_Instructions for the task_
For the material below, return exactly the lines starting at the one holding "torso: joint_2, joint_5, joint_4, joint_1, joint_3" and ending at the one holding "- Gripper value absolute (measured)", counting both as part of the range.

_Data records_
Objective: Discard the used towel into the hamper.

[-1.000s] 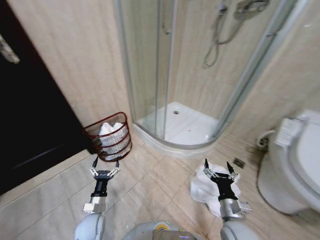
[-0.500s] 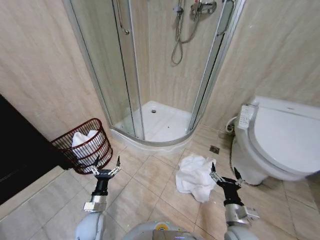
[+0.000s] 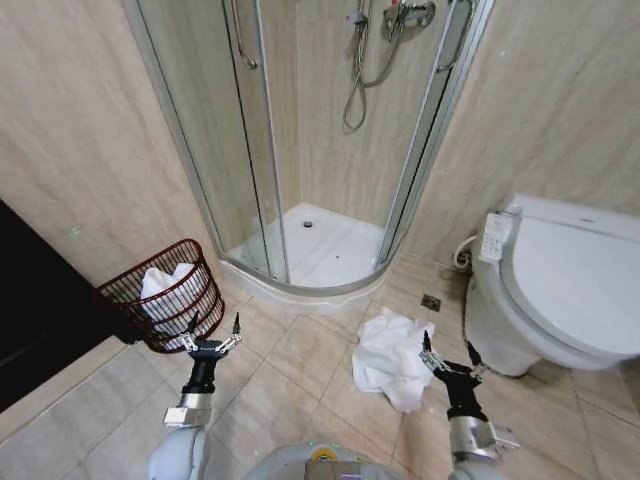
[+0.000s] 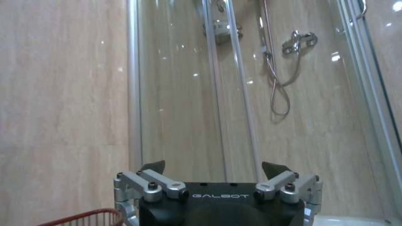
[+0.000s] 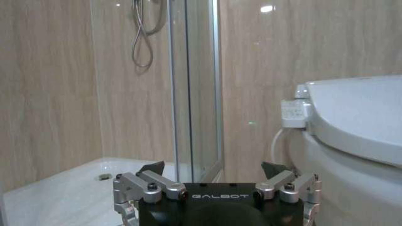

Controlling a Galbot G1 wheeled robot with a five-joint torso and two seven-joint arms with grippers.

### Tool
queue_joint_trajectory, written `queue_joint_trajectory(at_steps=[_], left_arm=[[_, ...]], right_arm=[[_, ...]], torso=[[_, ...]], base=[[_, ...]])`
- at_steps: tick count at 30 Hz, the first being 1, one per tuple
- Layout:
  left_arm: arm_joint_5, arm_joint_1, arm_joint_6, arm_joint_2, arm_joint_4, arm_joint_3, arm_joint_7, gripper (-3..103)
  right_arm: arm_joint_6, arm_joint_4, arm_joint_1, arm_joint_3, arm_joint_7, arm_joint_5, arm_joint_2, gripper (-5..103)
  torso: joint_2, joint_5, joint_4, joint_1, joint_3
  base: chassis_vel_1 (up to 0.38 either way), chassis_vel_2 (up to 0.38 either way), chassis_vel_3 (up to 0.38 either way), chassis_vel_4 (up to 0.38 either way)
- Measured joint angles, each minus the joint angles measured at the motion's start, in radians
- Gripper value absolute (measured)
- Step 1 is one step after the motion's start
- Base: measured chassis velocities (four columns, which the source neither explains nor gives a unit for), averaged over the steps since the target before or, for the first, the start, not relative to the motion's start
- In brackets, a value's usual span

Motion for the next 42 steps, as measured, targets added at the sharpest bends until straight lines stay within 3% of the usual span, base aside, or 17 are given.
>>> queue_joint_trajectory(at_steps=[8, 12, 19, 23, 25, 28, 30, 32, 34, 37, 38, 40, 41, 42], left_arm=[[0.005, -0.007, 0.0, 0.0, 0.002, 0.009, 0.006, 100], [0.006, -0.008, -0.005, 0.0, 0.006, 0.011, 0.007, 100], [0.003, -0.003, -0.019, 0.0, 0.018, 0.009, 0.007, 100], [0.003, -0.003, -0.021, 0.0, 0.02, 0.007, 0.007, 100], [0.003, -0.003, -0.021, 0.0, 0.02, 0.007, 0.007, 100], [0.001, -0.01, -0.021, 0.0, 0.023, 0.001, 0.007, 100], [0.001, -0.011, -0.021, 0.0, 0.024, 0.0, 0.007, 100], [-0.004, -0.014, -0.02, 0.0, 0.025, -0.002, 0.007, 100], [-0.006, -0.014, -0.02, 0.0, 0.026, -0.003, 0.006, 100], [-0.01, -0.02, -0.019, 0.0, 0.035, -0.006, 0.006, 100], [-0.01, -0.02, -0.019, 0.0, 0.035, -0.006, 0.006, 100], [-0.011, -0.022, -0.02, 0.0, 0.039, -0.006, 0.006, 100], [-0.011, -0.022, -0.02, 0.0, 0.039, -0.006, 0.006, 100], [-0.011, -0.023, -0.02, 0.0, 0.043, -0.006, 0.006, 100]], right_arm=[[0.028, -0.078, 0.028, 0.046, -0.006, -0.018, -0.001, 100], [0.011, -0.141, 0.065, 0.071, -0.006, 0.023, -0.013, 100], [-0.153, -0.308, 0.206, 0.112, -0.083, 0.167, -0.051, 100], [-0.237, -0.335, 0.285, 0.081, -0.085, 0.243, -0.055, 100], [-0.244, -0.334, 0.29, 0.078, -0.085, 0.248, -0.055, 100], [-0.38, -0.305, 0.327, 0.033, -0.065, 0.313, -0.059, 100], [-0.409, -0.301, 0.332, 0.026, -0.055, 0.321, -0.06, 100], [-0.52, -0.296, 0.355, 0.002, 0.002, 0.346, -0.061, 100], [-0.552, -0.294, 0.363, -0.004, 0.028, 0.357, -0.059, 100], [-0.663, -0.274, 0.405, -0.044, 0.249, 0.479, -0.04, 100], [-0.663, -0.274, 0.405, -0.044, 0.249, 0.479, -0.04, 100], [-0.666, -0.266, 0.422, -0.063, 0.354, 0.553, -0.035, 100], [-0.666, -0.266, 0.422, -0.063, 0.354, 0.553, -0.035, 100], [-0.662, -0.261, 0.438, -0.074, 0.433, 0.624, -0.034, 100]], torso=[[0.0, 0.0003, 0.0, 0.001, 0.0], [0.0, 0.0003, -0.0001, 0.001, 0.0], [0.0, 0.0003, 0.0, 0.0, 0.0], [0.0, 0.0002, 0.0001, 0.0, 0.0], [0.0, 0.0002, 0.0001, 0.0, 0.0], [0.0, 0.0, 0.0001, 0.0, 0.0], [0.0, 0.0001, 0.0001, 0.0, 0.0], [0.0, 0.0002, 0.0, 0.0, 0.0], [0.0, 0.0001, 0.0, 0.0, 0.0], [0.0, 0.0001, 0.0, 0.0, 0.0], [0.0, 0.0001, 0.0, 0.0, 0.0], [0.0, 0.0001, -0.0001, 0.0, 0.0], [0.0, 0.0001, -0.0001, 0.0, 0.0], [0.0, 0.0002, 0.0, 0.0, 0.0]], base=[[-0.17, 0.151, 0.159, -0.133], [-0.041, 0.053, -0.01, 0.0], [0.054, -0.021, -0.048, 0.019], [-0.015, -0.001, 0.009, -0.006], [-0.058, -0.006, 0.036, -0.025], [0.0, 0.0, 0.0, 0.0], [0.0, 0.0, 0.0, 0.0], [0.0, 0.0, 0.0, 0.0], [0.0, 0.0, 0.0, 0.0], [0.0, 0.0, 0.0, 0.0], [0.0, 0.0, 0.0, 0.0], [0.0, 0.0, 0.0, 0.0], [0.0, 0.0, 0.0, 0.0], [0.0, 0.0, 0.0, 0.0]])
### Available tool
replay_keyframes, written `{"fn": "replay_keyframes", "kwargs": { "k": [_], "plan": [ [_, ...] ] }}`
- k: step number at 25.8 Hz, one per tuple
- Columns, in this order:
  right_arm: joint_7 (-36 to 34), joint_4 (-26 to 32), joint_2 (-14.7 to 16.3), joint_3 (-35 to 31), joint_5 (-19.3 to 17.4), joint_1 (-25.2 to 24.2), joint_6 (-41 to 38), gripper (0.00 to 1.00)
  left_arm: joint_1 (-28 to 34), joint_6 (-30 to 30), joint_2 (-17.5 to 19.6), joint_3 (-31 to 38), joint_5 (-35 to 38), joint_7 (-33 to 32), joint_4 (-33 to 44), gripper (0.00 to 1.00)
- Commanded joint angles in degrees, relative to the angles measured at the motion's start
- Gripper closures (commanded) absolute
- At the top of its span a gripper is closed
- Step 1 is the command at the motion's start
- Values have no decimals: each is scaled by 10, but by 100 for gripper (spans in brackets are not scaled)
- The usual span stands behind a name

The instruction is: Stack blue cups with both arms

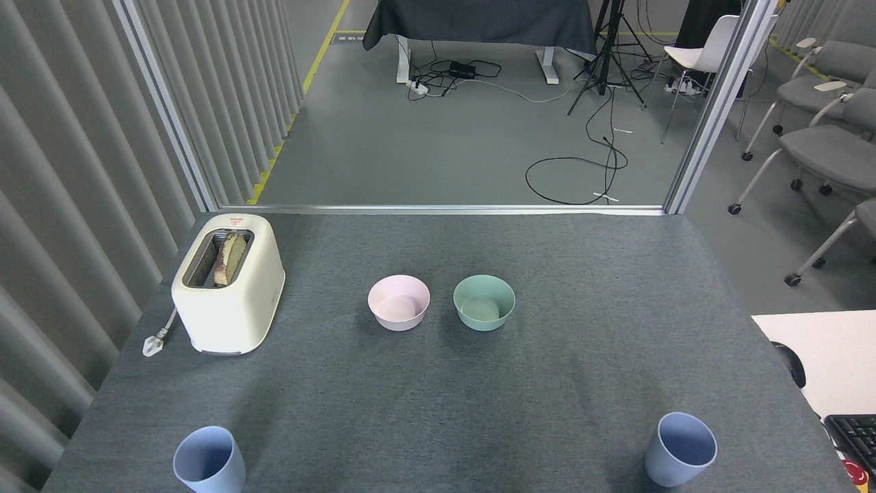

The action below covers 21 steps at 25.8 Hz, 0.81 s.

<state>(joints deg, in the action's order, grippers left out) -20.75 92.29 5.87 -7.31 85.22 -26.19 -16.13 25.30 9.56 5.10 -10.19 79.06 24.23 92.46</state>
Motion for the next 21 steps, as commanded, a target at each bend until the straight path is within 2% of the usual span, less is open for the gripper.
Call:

_Expected answer_
  torso: joint_2, joint_5, joint_4, joint_1, joint_3
  base: chassis_vel_1 (up to 0.38 either way), chassis_vel_2 (up to 0.38 either way), chassis_vel_3 (up to 0.38 either way), chassis_vel_4 (up to 0.38 either way)
- Measured joint angles, each minus the joint angles measured at the motion's start, in radians
- Gripper value absolute (measured)

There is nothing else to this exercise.